Dans les programmes scolaires, une liste resserrée de femmes impose désormais des points de passage obligés des cours d’histoire-géographie au collège et au lycée. Mais ces grandes figures triées sur le volet et au prix de raccourcis réducteurs posent problème. Un exemple concret : Louise Michel.
En 2000, l’historienne pionnière Michelle Perrot était nommée au Conseil national des programmes, et pourtant… il faudra attendre pas loin de deux décennies pour que les femmes soient enfin affichées par l’éducation nationale comme des entrées à part entière dans les programmes scolaires du second degré, au collège et au lycée. 2000, c’est aussi l’année où a vu le jour une association d’historiennes (et aussi quelques historiens) appelée Mnémosyne du nom de la déesse de la mémoire. Mnémosyne, qui repose sur le bénévolat et l’énergie de ses membres, s’est donnée pour but de promouvoir l’histoire des femmes et l’histoire du genre en France – aussi bien auprès du grand public, qu’au sein même de la discipline, où les résistances ont durablement été nombreuses, pour faire entrer les femmes dans l’histoire en tant qu’actrices dignes d’être étudiées. Alors même que les travaux pionniers en histoire des femmes, puis en histoire du genre et en histoire du féminisme, remontent maintenant aux années 1970, à l’époque où un petit groupe de pionnières poussaient les frontières de leur discipline depuis un séminaire organisé à l’université Jussieu, à Paris.
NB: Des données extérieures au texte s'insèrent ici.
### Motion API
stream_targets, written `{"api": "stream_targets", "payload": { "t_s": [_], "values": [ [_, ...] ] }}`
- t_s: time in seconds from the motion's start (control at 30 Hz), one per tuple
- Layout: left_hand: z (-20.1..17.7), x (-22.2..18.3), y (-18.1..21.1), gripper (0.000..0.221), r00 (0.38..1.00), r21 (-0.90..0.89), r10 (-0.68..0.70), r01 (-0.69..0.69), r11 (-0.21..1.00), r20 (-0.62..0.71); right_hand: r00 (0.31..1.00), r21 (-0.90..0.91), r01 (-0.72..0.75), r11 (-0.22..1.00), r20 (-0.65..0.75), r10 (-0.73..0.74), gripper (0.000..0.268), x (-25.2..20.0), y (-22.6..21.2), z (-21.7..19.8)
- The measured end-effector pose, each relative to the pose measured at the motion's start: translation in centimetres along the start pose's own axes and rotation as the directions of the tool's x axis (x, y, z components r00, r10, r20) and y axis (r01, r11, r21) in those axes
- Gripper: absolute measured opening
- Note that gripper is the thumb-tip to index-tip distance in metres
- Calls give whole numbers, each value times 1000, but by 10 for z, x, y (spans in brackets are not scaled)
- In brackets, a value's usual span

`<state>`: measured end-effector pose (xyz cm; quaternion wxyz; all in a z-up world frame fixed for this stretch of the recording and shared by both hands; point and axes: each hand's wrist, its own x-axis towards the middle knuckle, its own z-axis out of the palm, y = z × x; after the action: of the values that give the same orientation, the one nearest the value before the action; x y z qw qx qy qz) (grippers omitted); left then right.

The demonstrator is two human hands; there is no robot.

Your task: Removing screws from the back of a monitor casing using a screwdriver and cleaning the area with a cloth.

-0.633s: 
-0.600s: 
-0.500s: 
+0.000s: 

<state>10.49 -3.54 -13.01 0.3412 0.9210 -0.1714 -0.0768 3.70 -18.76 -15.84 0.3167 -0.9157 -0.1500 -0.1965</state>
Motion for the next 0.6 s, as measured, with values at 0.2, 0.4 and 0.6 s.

Vingt ans ont passé depuis la création de Mnémosyne, à laquelle est adossée la revue CLIO, à l’apport considérable pour combler bien des angles morts de l’historiographie, et pourtant l’histoire telle qu’elle s’enseigne à l’école reste souvent hermétique à des décennies d’avancées historiographiques. Loin de s’être actualisé, le savoir tel qu’il avait percolé jusque dans les manuels scolaires a même semblé longtemps réfractaire pour poser les questions sous un angle mixte, comme le note par exemple Véronique Garrigues, enseignante en histoire-géographie, qui milite de longue date à Mnémosyne : “Les éditeurs placent en couverture des femmes parce qu’apparemment ça fait mieux vendre, et mettent des documents illustrés dans leurs manuels, où l’on voit des femmes… mais sans poser une seule question sur les femmes, ou sur les rapports de genre. Alors qu’on constate une demande sociale très forte, y compris chez nos élèves qui sont contents – et pas seulement les filles – de découvrir que les femmes sont aussi actrices de l’histoire, les programmes scolaires sont à la traîne.”